I liked this song by Green Day. But it never meant much to me until the end of September, 2010. That's when he died, and I couldn’t be in my own head then. It hurt too much to be there. To try and block out the pain, and the relentless stream of flashbacks, I would put ear buds in, connected to my phone, and blast any music that played on my app. I would turn up the volume on my phone as loud as it would go and shut my eyes tight as tears poured down my cheeks.  I used this thought blocking method for months, whenever I could, but especially at night. It was too quiet at night.  I would take a sleeping pill, blast the music in my ears, and not even notice the tears that pooled on my pillow.  I did this for months. Bravely smiling during the day, and drowning the thoughts with music at night. Night, after night, after night.  This is how I “coped.” I’ve learned that brains under trauma, or at least my trauma brain, find interesting ways to not deal with reality or pain. As humans, we are really good at “stuffing” things. We stuff envelopes, pizza, bra’s, even emotions. We somehow think that if we show too much emotion, we are perceived as weak. And weakness has no place in us. Or so I thought. So the music played on. And this song by Green day kept cycling through. "Summer has come and past, the innocent can never last..” “Click” I always changed that song, because it hurt too much. There I was again, stuffing the pain down, pushing it away. I was weak, I was broken, and I felt like I shouldn't be. I should be stronger, I should be over this. I should be ok. I was taking pills for anxiety, depression, sleep, and blasting music in my ears at night to deal, I was “getting through it," by not getting through it…. Until I read this scripture found in The Book of Mormon:

         
And if men come unto me I will show unto them their weakness. I give unto men weakness that they may be humble; and my grace is sufficient for all men that humble themselves before me; for if they humble themselves before me, and have faith in me, then will I make weak things become strong unto them 

Weakness does belong with us. Without the weak, we wouldn’t find the strength. It’s ok to be weak, to show emotion, to cry and talk. This is how we heal; this is how we become a stronger version of us. This is how our heart stretches and grows and finds the beauty in this fragile life we've been given. 

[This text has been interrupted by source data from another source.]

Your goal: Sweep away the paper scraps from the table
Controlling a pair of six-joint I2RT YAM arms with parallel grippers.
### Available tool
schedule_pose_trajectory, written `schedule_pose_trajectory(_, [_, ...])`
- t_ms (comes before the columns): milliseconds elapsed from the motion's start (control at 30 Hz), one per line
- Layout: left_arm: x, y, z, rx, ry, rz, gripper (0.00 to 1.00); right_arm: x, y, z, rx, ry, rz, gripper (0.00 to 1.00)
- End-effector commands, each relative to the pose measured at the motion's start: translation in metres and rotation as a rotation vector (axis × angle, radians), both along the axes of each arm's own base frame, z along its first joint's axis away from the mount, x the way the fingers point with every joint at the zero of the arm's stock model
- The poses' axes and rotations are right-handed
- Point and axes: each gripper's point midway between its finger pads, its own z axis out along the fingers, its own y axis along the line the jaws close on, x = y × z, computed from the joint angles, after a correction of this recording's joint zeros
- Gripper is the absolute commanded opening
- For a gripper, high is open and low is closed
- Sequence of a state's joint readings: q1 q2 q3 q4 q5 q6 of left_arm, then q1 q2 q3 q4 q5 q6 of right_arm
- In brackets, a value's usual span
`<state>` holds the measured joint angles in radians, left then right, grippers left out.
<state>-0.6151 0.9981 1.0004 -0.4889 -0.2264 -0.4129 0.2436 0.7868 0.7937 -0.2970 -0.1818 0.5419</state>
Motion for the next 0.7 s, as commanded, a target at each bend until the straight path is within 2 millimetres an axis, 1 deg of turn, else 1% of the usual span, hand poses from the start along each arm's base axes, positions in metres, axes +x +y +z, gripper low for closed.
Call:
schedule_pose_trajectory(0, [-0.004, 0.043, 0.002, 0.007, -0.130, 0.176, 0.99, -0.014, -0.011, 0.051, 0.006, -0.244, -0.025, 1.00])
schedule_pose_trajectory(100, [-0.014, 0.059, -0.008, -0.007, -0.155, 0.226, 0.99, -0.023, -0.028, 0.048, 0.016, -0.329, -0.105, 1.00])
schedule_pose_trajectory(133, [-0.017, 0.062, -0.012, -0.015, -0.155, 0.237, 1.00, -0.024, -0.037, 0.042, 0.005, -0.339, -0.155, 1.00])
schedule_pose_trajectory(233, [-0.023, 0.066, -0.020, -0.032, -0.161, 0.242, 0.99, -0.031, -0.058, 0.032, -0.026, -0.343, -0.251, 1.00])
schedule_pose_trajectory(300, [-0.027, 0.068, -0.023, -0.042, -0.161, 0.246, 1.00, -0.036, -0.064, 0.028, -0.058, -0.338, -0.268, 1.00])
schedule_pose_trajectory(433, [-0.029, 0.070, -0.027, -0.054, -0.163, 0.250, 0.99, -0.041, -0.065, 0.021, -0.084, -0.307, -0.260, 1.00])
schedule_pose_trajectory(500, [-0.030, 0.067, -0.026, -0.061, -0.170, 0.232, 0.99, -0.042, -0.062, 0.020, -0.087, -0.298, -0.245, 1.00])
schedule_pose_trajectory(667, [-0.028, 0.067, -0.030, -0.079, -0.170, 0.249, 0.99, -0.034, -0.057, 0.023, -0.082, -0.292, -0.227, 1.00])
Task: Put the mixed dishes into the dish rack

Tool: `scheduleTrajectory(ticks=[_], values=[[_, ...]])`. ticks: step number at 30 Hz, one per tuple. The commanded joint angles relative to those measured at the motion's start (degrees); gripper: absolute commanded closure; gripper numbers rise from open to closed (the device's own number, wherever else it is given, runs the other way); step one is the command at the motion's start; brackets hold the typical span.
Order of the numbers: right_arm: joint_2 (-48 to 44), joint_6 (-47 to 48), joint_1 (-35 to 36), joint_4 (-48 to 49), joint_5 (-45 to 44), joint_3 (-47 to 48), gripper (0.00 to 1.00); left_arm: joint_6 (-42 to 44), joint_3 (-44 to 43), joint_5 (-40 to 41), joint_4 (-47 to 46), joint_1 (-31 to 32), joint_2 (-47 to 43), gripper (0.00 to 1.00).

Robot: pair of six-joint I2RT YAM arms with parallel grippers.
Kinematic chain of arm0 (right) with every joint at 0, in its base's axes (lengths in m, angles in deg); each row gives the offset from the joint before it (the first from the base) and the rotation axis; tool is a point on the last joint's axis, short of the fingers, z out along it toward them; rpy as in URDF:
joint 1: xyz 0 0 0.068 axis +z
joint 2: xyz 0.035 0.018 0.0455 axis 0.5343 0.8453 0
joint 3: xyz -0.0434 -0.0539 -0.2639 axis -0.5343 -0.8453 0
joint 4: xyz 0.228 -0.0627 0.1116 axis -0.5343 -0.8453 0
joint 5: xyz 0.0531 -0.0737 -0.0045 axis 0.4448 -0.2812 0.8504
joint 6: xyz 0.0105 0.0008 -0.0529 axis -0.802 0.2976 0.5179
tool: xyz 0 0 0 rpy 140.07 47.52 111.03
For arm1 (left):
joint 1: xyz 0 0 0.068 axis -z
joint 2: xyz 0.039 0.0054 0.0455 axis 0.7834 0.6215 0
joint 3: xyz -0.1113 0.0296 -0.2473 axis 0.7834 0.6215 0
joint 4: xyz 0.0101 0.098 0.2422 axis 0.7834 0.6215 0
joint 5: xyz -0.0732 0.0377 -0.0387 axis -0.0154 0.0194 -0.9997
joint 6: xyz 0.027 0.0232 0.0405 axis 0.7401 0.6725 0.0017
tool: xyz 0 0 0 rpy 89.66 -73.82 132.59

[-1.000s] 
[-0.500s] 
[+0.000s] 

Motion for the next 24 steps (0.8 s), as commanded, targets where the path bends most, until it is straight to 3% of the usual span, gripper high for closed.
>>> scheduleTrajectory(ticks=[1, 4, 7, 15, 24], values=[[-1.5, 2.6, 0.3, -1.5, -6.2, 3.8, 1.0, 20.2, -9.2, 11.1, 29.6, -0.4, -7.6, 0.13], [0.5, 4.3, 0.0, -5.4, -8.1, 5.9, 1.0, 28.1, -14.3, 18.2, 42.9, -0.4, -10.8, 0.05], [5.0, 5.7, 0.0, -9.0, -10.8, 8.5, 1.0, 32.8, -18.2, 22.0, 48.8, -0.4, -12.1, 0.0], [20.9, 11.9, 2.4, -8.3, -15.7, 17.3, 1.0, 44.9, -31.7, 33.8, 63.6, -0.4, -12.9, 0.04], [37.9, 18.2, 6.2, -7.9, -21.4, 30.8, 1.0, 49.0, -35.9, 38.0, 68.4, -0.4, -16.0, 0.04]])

Chances are you will loose someone in your life. It’s a reality no one likes to face, but a reality nonetheless. If you have lost, or know someone who has, the greatest gift you can give them is giving them permission to be weak. Let them cry and don’t turn away. Let them speak of their loved one, who once lived. And you speak of them, too. Don't be afraid to share memories, good and bad. Laugh and cry and feel. Feel it all. I wish I would have done this then, but I am doing this now. And it’s scary, and it hurts, and sometimes I want the ear buds back, but then I remember my weakness helped me find my strength, a strength I never knew I had, until I was weak... and I don’t want to sleep through September.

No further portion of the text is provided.